Stanislaw Tołpa (3 November 1901, Ruda Łańcucka – 11 October 1996, Wrocław) was a Polish professor of botany. He has developed a method of peat preparation called by his name.

Tołpa, born into a poor peasant family in eastern Poland, graduated theologian, then studied mathematics and natural sciences at Lwów University where he completed a doctorate on peatlands in Chornohora. He worked as a biology teacher in a high school in Kalisz until 1939.

In 1945 he went to Wrocław. Initially, he was dean of the Faculty of Agriculture at Wroclaw University and Wroclaw University of Technology. Later he created a separate College of Agriculture and became its rector. He habilitated and received the title of professor.

His entire research career was devoted to peat. Under his leadership, marshes and peat bogs have been studied in the Biebrza Valley, Hawaii, and in the Lublin region. He has developed a classification of European peats. Over time, his interests shifted from the history and morphology of the peat to chemical and biological properties of its components. He detected compounds with specific biological activity. Johnson and Johnson eventually bought his life work. His only child inherited his wealth. She currently resides in Poland.

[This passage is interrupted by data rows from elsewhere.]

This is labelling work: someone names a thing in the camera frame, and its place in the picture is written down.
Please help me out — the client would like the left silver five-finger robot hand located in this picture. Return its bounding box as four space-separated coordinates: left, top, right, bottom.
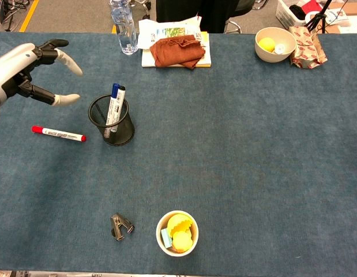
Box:
0 39 83 122

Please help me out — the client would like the red cap whiteboard marker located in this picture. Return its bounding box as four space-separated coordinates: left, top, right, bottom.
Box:
31 125 87 143

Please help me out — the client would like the black cap whiteboard marker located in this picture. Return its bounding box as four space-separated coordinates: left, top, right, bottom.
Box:
110 85 126 132

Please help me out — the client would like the blue cap whiteboard marker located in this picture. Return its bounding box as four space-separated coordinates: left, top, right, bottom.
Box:
104 83 121 138

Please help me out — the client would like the black mesh pen holder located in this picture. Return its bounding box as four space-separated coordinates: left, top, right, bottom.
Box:
88 93 136 146

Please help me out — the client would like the clear plastic water bottle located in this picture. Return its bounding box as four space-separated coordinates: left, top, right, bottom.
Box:
109 0 138 55

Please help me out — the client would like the white printed plastic bag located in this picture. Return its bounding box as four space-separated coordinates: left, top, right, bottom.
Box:
137 16 202 50

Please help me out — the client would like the brown folded cloth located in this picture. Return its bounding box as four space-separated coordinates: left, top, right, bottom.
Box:
149 34 206 69

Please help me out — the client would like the person in black clothes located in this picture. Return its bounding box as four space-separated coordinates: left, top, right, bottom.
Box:
155 0 239 34

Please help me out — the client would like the dark metal staple remover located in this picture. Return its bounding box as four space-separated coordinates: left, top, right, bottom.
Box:
110 212 136 242

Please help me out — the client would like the white book with yellow edge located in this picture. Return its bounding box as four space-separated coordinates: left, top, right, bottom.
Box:
141 31 212 69

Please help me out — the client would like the blue felt table cover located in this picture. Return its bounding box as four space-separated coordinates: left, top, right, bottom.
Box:
0 31 357 275

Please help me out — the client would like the chrome stool base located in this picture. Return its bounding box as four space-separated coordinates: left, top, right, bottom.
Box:
224 0 255 34

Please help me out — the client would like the yellow cracked eggshell toy half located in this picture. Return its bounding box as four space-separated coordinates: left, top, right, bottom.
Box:
167 213 194 237

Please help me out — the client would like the teal eraser block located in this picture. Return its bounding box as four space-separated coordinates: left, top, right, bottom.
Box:
160 228 174 249

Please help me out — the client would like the yellow round eggshell toy half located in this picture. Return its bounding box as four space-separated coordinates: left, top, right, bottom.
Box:
171 230 194 254

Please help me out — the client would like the small cream cup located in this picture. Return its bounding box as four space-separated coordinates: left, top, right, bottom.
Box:
155 210 200 257

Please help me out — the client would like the yellow ball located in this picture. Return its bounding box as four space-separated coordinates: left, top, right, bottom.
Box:
258 37 276 53

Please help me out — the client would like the large cream bowl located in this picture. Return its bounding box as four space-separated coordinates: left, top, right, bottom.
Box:
254 27 296 62

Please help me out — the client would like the white plastic basket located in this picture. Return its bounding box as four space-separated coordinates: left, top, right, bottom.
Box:
275 0 311 30

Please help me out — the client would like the red patterned paper snack bag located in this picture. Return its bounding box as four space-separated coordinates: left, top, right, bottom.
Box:
288 25 328 70

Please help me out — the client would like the black tripod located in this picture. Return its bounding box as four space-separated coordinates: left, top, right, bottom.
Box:
305 0 334 33

Based on his research in the 1960 a peat preparation made him famous, used in patients with multiple sclerosis. He was one of the founders of the Wroclaw branch of the Polish Academy of Sciences. His research also contributed to the protection of peat deposits in Poland.

After his retirement in 1971, he continued research within his laboratory of Biology and Biochemistry of Peat at Agricultural University in Wrocław.
Patent for the manufacture of the preparation was ceded to the university. He died at the age of 95.